◆ Task statement
Up to and including the line that contains "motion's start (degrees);", reproduce every line exactly, beginning with the first line below.

◆ Exercise materials
┄┄┄┄┄┄

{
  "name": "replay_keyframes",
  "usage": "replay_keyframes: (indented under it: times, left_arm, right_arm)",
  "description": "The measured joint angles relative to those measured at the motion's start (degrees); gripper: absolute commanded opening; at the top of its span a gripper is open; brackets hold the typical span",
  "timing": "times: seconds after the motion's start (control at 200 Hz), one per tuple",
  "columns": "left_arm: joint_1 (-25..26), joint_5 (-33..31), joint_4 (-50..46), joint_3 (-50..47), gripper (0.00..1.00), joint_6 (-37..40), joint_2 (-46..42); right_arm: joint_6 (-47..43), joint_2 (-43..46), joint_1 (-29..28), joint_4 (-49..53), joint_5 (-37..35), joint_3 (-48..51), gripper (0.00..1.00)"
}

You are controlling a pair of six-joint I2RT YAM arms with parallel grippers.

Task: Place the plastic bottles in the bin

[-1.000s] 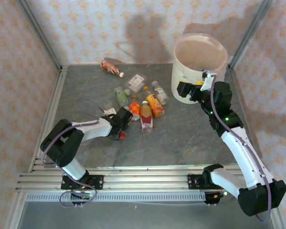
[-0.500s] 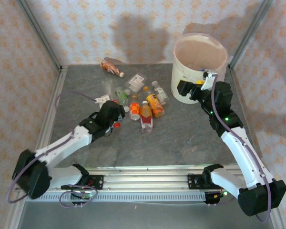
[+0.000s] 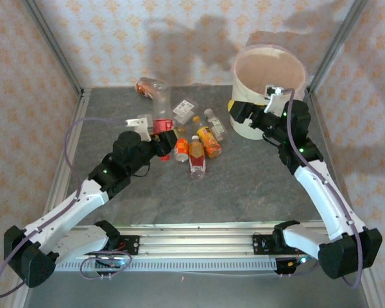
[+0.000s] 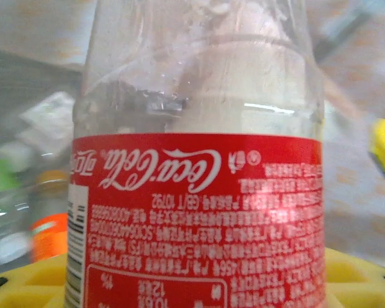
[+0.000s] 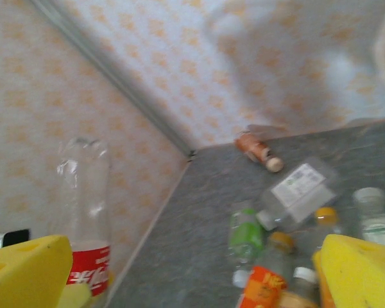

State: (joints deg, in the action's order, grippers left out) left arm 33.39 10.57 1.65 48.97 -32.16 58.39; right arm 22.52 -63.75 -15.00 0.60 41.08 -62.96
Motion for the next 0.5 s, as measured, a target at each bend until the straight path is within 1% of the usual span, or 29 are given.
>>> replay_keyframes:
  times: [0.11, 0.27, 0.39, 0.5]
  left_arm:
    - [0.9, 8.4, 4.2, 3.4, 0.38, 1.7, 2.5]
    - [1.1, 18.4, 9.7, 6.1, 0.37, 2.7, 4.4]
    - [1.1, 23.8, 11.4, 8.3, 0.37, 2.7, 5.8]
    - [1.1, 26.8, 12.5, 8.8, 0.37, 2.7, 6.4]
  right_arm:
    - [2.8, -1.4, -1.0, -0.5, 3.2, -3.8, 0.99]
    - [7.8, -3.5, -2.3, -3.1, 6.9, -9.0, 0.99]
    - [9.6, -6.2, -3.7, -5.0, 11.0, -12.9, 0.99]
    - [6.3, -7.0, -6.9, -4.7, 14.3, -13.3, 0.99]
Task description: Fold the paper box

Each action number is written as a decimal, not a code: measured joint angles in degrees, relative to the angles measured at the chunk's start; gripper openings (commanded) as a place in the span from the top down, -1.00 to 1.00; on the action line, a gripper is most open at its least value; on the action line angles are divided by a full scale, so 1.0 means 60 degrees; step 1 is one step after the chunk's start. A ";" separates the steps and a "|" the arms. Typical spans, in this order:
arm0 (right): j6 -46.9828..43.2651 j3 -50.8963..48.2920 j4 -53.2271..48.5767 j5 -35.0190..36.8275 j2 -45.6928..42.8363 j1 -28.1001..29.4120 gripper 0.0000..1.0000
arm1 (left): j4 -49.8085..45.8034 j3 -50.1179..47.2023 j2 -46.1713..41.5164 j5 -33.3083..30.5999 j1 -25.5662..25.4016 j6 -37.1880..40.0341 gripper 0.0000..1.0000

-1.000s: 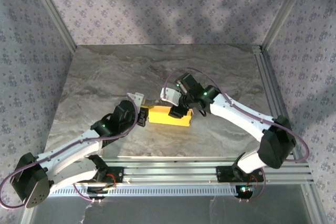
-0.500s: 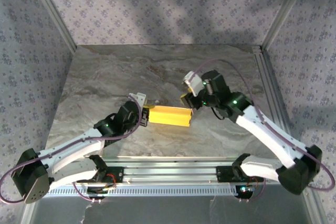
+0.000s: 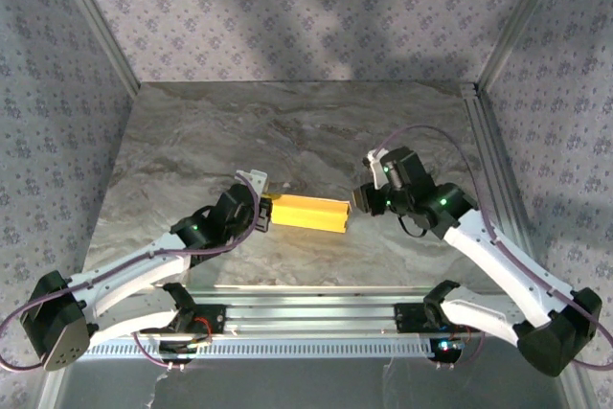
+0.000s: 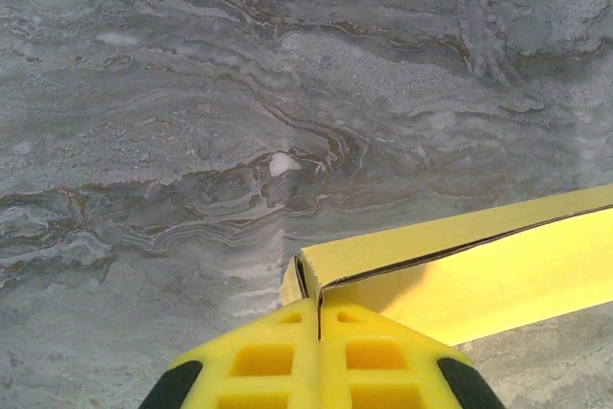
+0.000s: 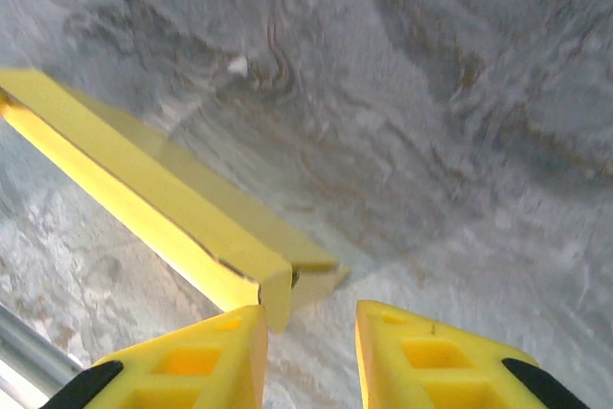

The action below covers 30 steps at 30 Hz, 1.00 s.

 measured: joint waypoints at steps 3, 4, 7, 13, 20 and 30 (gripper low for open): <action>0.0193 -0.0084 -0.0182 0.0149 0.0007 0.0430 0.37 | -0.0091 0.0036 0.0000 -0.0004 0.0000 -0.0004 1.00; 0.0237 -0.0084 -0.0197 0.0157 0.0022 0.0532 0.36 | -0.0146 0.0062 0.0000 -0.0022 0.0000 -0.0018 1.00; 0.0353 -0.0080 -0.0215 0.0229 0.0251 0.0714 0.37 | -0.0277 0.0127 0.0007 -0.0029 -0.0007 -0.0084 1.00; 0.0379 -0.0080 -0.0335 0.0674 0.1005 0.0878 0.38 | -0.0528 0.0324 0.0124 -0.0029 -0.0022 -0.0117 1.00; 0.0379 0.0186 -0.0361 0.0841 0.1242 0.0994 0.39 | -0.0710 0.0444 0.0178 -0.0062 -0.0066 -0.0178 1.00; 0.0401 0.0248 -0.0361 0.1067 0.1235 0.1362 0.41 | -0.0856 0.0586 0.0288 -0.0062 -0.0073 -0.0178 1.00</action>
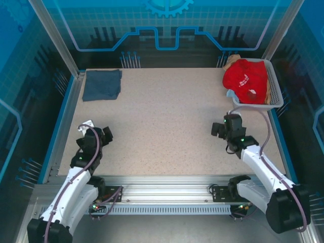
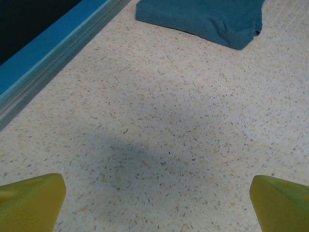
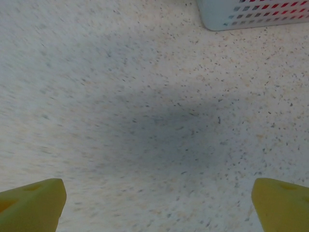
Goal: Fold and stack the t-shirts
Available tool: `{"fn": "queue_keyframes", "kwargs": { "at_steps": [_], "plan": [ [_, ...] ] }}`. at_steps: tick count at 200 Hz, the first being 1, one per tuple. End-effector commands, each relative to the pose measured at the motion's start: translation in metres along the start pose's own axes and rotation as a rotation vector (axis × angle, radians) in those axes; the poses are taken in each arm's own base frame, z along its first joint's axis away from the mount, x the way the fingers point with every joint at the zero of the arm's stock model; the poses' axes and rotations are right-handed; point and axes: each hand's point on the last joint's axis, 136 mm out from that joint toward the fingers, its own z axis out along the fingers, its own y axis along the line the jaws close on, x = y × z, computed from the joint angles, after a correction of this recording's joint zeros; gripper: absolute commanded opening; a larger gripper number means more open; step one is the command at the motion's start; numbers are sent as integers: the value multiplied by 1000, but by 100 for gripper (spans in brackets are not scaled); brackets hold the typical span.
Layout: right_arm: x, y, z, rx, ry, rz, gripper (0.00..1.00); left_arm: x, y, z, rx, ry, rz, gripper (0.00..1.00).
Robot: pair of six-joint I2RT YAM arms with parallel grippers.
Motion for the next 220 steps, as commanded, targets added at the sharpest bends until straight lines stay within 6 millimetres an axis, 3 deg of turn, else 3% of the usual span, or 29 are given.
{"fn": "queue_keyframes", "kwargs": {
  "at_steps": [1, 32, 85, 104, 132, 141, 154, 176, 220],
  "plan": [
    [-48, -8, 5, 55, -257, -51, 100, -25, -23, 9, 95, -154, 20, 99],
    [-37, 2, 31, 11, -247, -87, 100, -30, -41, 33, 150, -208, 4, 99],
    [-78, 19, 57, -73, -371, -101, 100, -53, -62, 81, 224, -234, 13, 99],
    [-79, 17, 69, -77, -377, -98, 100, -52, -60, 90, 237, -273, 5, 99],
    [-67, 22, 76, -134, -393, -104, 100, -37, -69, 90, 299, -313, 39, 99],
    [-68, 20, 76, -126, -442, -94, 100, -41, -70, 89, 303, -371, 46, 99],
    [-66, 23, 79, -141, -401, -104, 100, -34, -71, 94, 289, -283, 50, 99],
    [-68, 27, 81, -129, -393, -127, 100, -33, -91, 108, 322, -199, 120, 99],
    [-69, 28, 81, -124, -396, -132, 100, -36, -92, 108, 317, -213, 126, 99]
  ]
}}
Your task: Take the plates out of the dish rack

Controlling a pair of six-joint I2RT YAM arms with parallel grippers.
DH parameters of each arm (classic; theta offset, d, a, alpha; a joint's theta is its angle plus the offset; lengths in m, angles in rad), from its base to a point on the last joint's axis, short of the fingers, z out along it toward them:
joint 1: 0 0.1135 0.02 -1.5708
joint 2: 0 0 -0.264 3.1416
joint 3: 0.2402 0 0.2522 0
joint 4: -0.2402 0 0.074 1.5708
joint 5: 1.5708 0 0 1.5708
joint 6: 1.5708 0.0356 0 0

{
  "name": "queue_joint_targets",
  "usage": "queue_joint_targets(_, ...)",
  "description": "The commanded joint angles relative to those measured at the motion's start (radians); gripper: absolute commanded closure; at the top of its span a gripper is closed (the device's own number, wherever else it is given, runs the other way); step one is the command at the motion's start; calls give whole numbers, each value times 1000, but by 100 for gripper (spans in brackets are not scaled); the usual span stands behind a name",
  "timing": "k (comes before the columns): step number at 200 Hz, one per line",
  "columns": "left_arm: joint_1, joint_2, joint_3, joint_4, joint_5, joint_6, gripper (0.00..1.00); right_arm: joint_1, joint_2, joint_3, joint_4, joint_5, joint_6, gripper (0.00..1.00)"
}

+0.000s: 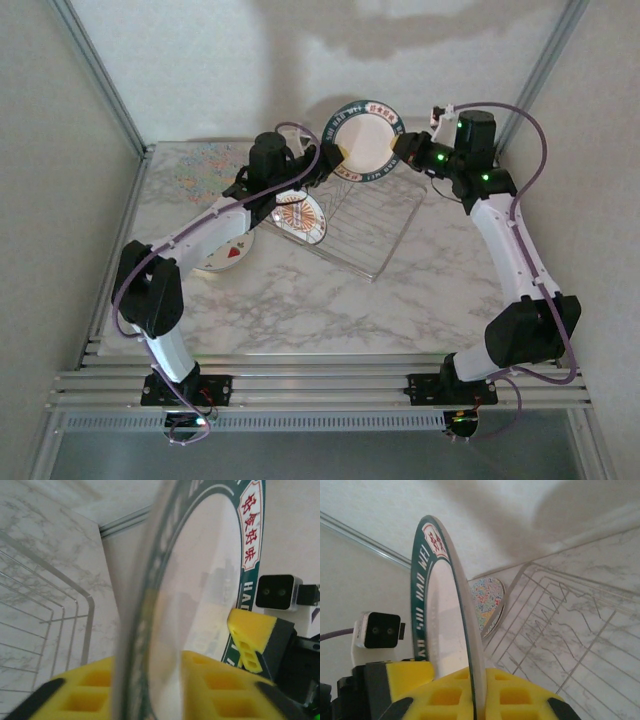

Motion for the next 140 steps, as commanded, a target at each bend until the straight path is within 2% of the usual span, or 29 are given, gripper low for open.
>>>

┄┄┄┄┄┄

◆ Solution to the exercise
{
  "name": "replay_keyframes",
  "usage": "replay_keyframes: (indented under it: times, left_arm, right_arm)",
  "description": "The measured joint angles relative to those measured at the motion's start (degrees); gripper: absolute commanded opening; at the top of its span a gripper is open; brackets hold the typical span",

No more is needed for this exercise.